How to (code-)efficiently traverse a DOM?

Question

How to (code-)efficiently traverse a DOM?

therealprof opened this issue 7 years ago · comments

I do have a rather simple DOM which I'd like to traverse but the regular DOM implementation makes it rather tedious to actually navigate around in the parsed tree. To get to the root element of the document I'm using this unsightly code at the moment (there may or may not be a comment before the root element so I have to filter that):

    let root = doc.root()
        .children()
        .into_iter()
        .find(|&x|
            if let dom::ChildOfRoot::Element(_) = x {
                true
            } else {
                false
            }
        )
        .unwrap()
        .element()
        .unwrap();

The next level (of interest) is a <model> which I'm getting at like:

    let model = root.children()
        .into_iter()
        .find(|&x| {
            if let Some(name) = x.element() {
                name.name().local_part() == "model"
            } else {
                false
            }
        })
        .unwrap()
        .element()
        .unwrap();

and so on and so on.

It seems tinydom would provide more convenient access to the DOM but that looks unfinished and under-documented at the moment.

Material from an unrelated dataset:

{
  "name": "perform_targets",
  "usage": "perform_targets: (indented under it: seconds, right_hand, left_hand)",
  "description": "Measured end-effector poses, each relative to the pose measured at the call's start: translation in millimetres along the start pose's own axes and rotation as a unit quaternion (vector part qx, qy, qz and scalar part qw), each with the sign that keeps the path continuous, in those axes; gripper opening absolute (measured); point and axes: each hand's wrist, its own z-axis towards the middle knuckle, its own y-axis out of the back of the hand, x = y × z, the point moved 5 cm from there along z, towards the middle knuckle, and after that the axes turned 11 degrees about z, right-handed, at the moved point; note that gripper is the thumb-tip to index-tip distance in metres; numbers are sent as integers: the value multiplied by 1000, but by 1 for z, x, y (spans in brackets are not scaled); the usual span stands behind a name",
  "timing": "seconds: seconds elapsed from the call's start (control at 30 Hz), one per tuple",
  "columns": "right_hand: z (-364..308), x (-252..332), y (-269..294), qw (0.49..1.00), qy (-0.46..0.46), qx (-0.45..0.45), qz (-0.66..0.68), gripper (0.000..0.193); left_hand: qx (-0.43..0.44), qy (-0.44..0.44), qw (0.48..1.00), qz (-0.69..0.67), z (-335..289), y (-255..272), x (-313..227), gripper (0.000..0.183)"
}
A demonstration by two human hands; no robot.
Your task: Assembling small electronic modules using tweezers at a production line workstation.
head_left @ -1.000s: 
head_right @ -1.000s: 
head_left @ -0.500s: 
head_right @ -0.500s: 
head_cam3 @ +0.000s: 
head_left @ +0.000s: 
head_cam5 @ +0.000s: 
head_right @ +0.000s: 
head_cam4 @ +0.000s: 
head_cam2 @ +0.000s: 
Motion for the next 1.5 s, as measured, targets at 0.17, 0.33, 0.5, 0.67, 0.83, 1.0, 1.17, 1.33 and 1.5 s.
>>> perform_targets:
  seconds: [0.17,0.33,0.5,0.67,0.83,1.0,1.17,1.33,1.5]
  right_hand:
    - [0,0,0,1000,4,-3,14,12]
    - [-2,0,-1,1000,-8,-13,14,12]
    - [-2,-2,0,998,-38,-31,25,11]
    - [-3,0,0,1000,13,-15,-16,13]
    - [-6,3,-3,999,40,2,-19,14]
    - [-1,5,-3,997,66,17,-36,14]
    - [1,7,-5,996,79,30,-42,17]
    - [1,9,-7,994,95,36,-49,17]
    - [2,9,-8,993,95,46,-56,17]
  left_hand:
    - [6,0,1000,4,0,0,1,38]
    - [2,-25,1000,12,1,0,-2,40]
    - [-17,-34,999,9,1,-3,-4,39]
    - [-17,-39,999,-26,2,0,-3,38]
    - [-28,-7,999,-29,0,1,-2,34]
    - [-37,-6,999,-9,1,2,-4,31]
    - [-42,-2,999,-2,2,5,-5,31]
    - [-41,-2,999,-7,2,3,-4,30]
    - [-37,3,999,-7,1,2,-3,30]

Is there a more elegant way to traverse the DOM, like a direct iterator over all children as elements directly so I can skip all the naughty element-ification and unwrapping?

Jake Goulding · Answer 1 · Tue Feb 28 2017 04:31:46 GMT+0800 (China Standard Time)

It sounds like you want an XPath:

extern crate sxd_xpath;

use sxd_xpath::{evaluate_xpath, Value};

fn main() {
    let value = evaluate_xpath(&doc, "/*/model").expect("XPath evaluation failed");
    if let Value::Nodeset(nodes) {
        // do something with the nodes.
    }
}

tinydom would provide more convenient access to the DOM

That's actually an experimental interface that should have the same capabilities as the traditional DOM interface but provide different compile-time tradeoffs. It's "underdocumented" in the sense that it's deliberately hidden from the docs 😉

Jake Goulding · Answer 2 · Tue Feb 28 2017 04:33:21 GMT+0800 (China Standard Time)

You'll also note that / and /* correspond to the Root type and the single Element child of the Root type that we are discussing in #40, which is part of the reason they are different types.

Daniel Egger · Answer 3 · Tue Feb 28 2017 15:49:29 GMT+0800 (China Standard Time)

I'm not sure using XPath is a key to success here. While it can be used to get to the subdocuments I need, the parsing of those subdocuments is going to be as onerous as it is getting to them right now. I see XPath more as a tool to search for or extract partial information from a document but I really need to consume all of it.